El centro neurálgico que podría incendiar el Golfo Pérsico
NotMid 13/03/2026
MUNDO
Lo que hace siglos era un enclave conocido por el delicado comercio de perlas es hoy el talón de Aquiles de la economía iraní. Con apenas 22 kilómetros cuadrados, la isla de Jark se ha convertido en el punto más sensible del tablero geopolítico actual. Su ubicación estratégica en el Golfo Pérsico y la profundidad de sus costas permiten que los buques cisterna carguen crudo con una facilidad que no existe en el continente.
Antes de la escalada bélica contra Israel y Estados Unidos, desde este pequeño islote salían 1,6 millones de barriles diarios, representando el 90% de las exportaciones petroleras del país. Sin embargo, lo que el Ministerio de Petróleo iraní define como un “centro neurálgico vital” es también su mayor vulnerabilidad: un solo ataque certero podría poner de rodillas a todo el régimen.
Un objetivo histórico en la mira de Trump y Netanyahu
La idea de neutralizar Jark no es nueva. Según revelaciones de funcionarios a Axios, la administración de Donald Trump habría sopesado incluso la confiscación de la isla. El propio Trump ha mostrado su intención de ampliar los objetivos militares, aunque no se ha pronunciado específicamente sobre Jark en los últimos días.

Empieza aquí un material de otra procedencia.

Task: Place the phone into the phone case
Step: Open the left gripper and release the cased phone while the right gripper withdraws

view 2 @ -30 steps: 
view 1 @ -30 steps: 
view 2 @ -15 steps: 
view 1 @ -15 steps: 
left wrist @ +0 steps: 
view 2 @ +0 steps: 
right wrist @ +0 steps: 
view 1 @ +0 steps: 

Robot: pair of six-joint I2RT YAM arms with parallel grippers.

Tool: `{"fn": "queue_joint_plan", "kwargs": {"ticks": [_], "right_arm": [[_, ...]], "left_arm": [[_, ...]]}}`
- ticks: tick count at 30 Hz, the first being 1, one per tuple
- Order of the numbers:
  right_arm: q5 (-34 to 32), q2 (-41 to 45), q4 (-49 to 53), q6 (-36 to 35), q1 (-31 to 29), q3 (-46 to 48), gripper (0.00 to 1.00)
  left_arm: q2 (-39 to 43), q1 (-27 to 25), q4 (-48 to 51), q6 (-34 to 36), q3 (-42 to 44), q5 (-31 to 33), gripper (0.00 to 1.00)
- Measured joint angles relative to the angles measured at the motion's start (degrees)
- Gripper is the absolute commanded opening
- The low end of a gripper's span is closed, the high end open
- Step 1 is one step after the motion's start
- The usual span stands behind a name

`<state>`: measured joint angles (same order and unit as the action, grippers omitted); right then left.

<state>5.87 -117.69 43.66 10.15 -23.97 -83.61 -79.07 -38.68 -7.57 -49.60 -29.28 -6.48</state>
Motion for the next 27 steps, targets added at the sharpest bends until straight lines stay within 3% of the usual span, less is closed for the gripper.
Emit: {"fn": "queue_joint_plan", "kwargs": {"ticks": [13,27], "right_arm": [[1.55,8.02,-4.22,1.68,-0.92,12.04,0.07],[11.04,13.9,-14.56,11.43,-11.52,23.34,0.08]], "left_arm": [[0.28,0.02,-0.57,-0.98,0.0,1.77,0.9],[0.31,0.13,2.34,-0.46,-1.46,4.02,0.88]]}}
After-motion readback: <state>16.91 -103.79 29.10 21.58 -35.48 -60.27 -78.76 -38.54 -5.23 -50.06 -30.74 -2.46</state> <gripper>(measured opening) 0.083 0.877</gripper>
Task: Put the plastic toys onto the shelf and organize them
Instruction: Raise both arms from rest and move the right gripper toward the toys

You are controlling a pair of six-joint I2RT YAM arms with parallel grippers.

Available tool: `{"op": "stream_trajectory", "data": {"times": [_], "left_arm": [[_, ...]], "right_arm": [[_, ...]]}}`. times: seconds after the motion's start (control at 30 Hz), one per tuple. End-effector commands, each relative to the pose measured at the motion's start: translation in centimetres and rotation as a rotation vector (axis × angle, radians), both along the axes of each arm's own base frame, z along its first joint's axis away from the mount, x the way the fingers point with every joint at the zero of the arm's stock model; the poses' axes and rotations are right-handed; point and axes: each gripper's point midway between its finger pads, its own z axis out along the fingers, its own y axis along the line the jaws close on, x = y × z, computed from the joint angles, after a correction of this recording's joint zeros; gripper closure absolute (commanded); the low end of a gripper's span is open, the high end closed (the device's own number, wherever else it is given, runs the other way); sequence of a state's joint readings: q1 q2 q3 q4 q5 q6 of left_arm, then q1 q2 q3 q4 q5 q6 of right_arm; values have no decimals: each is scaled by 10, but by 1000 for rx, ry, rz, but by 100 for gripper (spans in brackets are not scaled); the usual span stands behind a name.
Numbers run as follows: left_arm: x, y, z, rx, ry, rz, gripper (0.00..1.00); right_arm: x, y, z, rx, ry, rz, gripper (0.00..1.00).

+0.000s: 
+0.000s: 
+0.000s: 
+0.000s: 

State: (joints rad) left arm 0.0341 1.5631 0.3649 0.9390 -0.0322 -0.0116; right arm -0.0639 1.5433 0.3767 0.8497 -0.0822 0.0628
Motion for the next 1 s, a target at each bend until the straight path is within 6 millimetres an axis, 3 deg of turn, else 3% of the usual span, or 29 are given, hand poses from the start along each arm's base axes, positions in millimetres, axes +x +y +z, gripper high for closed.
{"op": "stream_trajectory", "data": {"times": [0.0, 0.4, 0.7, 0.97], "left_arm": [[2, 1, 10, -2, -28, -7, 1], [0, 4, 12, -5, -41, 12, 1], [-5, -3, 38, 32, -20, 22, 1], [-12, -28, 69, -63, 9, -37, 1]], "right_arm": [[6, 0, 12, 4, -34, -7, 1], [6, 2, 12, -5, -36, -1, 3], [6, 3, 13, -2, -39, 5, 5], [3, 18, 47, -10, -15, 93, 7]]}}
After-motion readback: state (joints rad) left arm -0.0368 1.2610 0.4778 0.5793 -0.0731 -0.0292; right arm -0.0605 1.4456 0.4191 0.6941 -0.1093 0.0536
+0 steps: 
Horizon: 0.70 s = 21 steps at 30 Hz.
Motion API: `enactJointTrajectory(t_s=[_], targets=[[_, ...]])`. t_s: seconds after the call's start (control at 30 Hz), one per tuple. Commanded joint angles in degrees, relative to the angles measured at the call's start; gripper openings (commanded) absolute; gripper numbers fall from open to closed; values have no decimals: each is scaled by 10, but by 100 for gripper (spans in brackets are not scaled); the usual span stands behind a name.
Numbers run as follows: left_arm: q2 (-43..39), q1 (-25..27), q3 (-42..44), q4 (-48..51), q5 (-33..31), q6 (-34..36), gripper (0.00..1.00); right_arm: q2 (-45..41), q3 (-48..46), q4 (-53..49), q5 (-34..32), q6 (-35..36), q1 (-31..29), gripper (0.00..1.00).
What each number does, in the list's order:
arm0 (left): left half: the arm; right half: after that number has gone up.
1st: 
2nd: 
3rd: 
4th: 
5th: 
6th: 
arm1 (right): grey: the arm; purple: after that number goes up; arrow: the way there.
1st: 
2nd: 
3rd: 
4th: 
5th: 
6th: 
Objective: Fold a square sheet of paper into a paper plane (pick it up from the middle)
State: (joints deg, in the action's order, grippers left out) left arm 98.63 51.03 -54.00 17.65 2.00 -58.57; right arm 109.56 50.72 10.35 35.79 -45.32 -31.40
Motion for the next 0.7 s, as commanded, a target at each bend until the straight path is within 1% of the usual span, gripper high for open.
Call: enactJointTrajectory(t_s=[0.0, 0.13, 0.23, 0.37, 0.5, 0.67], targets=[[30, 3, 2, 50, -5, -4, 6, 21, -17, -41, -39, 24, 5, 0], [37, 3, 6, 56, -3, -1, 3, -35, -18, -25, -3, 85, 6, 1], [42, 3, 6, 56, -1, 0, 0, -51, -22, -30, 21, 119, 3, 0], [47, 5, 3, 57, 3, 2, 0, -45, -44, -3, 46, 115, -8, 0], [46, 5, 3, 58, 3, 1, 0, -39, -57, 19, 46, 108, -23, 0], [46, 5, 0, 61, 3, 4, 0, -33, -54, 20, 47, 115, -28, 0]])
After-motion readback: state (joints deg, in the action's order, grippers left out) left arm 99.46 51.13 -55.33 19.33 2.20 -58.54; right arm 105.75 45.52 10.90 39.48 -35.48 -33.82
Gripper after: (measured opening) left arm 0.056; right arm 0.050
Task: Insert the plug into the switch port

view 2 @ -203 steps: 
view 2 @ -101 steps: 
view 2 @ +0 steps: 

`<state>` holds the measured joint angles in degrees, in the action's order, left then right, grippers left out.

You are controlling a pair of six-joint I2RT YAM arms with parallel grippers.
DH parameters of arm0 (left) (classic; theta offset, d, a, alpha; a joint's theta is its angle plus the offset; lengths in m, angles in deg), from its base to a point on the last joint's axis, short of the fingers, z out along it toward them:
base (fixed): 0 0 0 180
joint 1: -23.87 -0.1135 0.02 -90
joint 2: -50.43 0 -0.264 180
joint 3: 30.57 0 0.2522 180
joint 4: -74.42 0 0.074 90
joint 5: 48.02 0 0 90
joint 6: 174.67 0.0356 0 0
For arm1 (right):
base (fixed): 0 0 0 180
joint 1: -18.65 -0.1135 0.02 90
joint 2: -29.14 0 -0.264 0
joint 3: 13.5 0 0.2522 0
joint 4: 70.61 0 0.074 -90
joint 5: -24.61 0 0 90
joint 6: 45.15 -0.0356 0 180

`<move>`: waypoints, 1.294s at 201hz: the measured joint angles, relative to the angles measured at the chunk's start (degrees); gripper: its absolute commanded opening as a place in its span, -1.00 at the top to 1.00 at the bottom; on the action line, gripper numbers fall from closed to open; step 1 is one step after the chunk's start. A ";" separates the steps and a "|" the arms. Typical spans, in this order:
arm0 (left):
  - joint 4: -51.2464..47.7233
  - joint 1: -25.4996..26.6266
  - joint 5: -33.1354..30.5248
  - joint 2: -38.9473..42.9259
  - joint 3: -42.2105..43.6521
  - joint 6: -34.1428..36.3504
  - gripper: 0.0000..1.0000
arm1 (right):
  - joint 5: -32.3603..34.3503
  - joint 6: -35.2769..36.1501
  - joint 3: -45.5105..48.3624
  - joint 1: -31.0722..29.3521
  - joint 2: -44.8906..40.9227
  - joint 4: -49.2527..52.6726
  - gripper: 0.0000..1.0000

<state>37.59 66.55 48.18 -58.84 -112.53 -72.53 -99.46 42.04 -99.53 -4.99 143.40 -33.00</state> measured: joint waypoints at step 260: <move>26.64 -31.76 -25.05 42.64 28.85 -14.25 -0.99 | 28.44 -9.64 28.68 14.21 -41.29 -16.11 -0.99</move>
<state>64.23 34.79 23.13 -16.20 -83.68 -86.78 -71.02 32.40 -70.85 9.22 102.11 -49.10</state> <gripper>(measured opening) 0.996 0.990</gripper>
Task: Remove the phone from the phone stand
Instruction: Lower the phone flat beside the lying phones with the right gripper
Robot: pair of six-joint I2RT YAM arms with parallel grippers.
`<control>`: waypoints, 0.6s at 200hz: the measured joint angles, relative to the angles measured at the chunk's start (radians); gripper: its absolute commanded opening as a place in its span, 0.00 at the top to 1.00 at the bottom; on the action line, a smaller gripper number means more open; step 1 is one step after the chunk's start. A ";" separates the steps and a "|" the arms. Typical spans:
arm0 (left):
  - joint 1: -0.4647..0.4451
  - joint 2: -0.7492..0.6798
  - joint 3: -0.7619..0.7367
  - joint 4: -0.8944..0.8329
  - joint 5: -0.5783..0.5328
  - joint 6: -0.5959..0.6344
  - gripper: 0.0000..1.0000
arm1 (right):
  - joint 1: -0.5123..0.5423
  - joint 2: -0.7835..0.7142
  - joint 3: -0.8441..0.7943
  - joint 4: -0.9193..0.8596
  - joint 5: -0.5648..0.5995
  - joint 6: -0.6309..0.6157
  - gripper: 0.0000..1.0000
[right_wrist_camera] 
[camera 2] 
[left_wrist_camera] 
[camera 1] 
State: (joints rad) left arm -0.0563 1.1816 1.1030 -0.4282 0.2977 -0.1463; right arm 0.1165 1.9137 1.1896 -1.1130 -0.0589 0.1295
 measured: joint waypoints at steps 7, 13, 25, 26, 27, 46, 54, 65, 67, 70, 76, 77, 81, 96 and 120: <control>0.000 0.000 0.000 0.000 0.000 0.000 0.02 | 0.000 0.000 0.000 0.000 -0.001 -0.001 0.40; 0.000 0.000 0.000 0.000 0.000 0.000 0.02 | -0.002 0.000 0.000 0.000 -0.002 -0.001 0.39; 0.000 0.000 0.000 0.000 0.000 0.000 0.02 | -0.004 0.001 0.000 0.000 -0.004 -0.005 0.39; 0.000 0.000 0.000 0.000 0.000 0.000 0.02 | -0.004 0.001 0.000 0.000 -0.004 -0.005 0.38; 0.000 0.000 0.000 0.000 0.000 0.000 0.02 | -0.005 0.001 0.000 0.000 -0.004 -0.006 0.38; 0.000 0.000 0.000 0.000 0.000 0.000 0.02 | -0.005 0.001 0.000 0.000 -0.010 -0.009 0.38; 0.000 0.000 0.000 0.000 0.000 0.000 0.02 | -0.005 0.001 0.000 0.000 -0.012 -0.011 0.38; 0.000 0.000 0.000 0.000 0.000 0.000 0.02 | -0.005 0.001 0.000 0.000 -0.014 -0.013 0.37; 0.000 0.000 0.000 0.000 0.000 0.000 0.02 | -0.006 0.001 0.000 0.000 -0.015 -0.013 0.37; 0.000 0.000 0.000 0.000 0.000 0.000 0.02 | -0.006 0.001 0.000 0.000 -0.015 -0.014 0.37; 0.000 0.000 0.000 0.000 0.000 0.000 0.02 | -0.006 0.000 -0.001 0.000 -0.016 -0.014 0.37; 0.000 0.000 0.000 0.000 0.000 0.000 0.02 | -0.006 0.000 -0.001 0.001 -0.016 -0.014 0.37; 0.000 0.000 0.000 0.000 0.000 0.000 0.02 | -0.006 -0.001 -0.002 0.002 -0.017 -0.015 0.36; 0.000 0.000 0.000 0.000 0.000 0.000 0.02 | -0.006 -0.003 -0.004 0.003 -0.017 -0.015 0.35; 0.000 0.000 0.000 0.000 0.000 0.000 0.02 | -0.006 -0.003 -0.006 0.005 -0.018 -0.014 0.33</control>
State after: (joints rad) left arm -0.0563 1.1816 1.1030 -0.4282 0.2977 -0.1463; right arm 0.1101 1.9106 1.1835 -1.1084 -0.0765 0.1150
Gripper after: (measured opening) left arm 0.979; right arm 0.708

Quienes sí han sido directos son los líderes israelíes. El ex primer ministro Yair Lapid fue tajante:
“Hay que destruir todas las infraestructuras energéticas de la isla de Jark para derrocar al régimen”.

Las advertencias de los mercados: El efecto dominó
El gigante bancario JP Morgan ha lanzado una advertencia global: un ataque contra Jark detendría en seco la producción iraní, provocando represalias de Teherán contra otras infraestructuras regionales y un aumento masivo en los precios globales del crudo.
Por su parte, la respuesta de Irán roza lo apocalíptico. Mohammad Bagher Qalibaf, presidente del Parlamento iraní, advirtió en redes sociales que cualquier agresión “romperá toda restricción” y que convertirán el Golfo Pérsico en un cementerio para los invasores.
Vulnerabilidad diseñada en Occidente
Paradójicamente, fue Estados Unidos quien convirtió a Jark en una potencia petrolera. En la década de los 60, empresas estadounidenses construyeron la red de oleoductos submarinos y muelles de aguas profundas que hoy Teherán utiliza.
Esta infraestructura, aunque masiva, está peligrosamente expuesta. No es la primera vez que Jark sufre: ya fue blanco de ataques durante la guerra entre Irán e Irak en los años 80. En 1988, durante la Operación Mantis Religiosa, un joven Donald Trump declaró a The Guardian:
“Con un solo disparo a uno de nuestros barcos, causaría un desastre en Jark. Entraría y lo tomaría todo”.
El estado actual: ¿Resistencia o colapso inminente?
A pesar de que Israel y EE. UU. han atacado depósitos de combustible cerca de Teherán —provocando nubes tóxicas sobre la capital—, la terminal de Jark sigue operativa. Según datos de Tanker Trackers, Irán ha logrado exportar cerca de 13 millones de barriles desde el inicio del conflicto el 28 de febrero, principalmente hacia China.
| Dato Clave | Estado Actual |
| Exportaciones desde Jark | 90% del crudo nacional |
| Principales clientes | China (mayoritario) |
| Riesgo Global | Disparo inmediato del precio del barril |
| Estatus del Estrecho de Ormuz | Bloqueado por Irán como represalia |
Mientras el Estrecho de Ormuz permanece paralizado por decisión de Teherán, la pequeña isla de Jark sigue siendo el último pulmón económico de un país asediado. Si ese pulmón deja de respirar, las consecuencias se sentirán en las gasolineras de todo el mundo.